Beckman Coulter Inc. recalls ISE Electrolyte Reference (2 X 2L) Reagent, REF A28937, UDI: 15099590202491 - Product Usage: are intended for the quant…

Recall date

January 29, 2020

Source

U.S. Food & Drug Administration (FDA) — enforcement report

Recall number

Z-2136-2020

FDA classification

Class II

Brand / firm

Beckman Coulter Inc.

Sold / distributed

Worldwide distribution - US Nationwide distribution including in the states of AK, AL, AR, AZ, CA, FL, GA, IL, IN, IA, KS, KY, LA, ME, MD, MA, MI, MS, NC, NH, NJ, NM, NY, OH, OK, OR, PA, SC, TN, TX, VA, WA, WI, WV and the countries of CANADA, JAPAN, LEBANON, SAUDI ARABIA, TAIWAN.

Why it was recalled

Electrolyte reference reagent, used for clinical laboratory testing to determine CO2 in human serum or plasma for diagnosis and treatment of potentially serious disorders associated with changes in the body acid-base balance, has a low pH and may cause CO2 calibration failures, high CO2 quality control recoveries, and false high patient results which can lead to delay in treatment.

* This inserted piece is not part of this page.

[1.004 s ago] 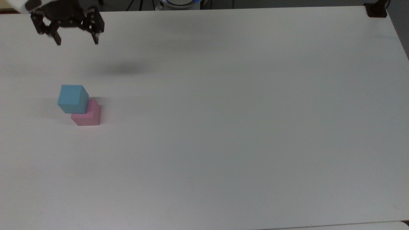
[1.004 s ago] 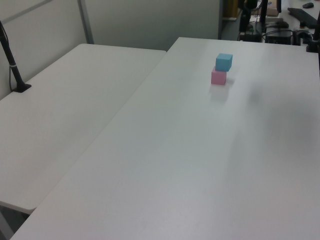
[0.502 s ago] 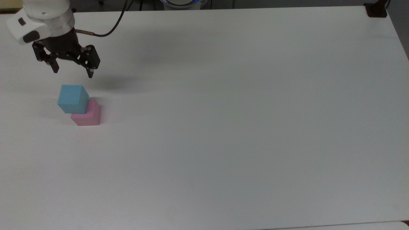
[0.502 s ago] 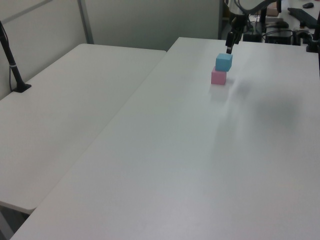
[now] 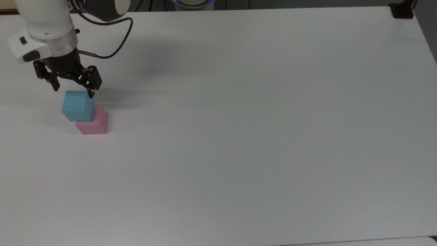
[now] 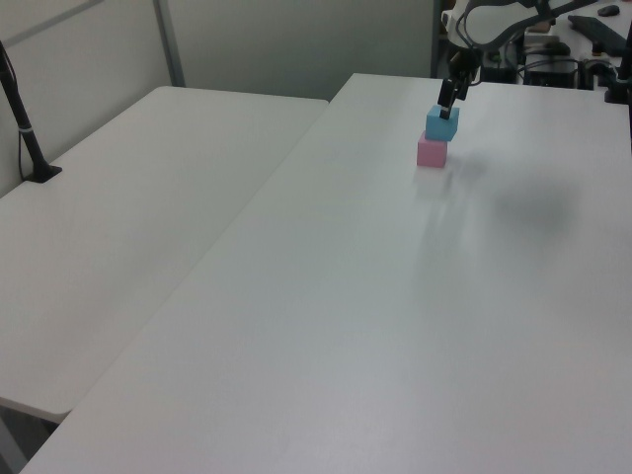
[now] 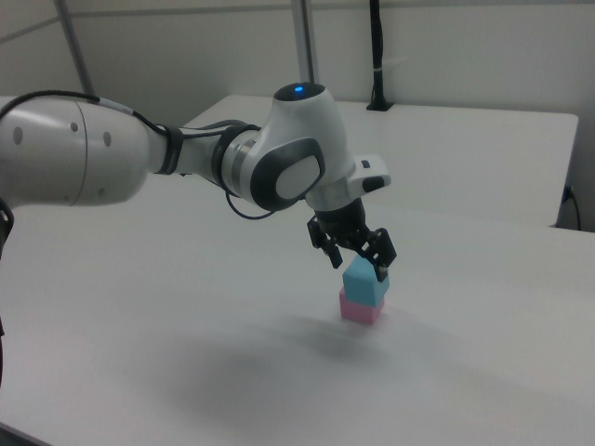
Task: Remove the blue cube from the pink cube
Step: 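Close the gripper on the light blue cube atop the pink cube, then lift the blue cube off and carry it away from the pink cube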
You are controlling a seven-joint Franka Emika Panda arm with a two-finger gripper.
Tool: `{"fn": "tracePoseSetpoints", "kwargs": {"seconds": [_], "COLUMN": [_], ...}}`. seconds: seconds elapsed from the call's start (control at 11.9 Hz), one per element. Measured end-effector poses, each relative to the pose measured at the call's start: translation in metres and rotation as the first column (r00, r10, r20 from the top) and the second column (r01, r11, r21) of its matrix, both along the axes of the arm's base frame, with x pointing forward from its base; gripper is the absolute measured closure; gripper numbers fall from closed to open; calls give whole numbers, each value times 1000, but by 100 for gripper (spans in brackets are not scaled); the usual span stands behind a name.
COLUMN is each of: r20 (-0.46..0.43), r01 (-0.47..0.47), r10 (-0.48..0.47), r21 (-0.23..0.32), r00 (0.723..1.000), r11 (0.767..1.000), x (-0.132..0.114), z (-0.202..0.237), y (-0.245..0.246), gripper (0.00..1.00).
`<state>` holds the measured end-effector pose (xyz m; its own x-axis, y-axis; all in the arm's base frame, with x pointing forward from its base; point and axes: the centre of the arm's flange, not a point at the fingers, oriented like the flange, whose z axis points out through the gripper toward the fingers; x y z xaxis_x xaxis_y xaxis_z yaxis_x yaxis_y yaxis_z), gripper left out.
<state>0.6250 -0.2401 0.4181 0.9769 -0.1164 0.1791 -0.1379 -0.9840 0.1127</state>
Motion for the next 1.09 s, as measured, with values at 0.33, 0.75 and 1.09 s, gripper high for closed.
{"fn": "tracePoseSetpoints", "kwargs": {"seconds": [0.33,0.75,1.09], "r20": [-17,-17,0], "r01": [6,5,-11], "r10": [-6,-5,11], "r21": [3,2,-7], "r00": [1000,1000,1000], "r11": [1000,1000,1000], "x": [0,2,3], "z": [-14,-18,-7], "y": [-5,-5,-6], "gripper": [6,41,44]}}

Class II means using this product may cause temporary or medically reversible health problems; the chance of serious harm is remote.

What was recalled

ISE Electrolyte Reference (2 X 2L) Reagent, REF A28937, UDI: 15099590202491 - Product Usage: are intended for the quantitative determination of carbon dioxide in human serum or plasma.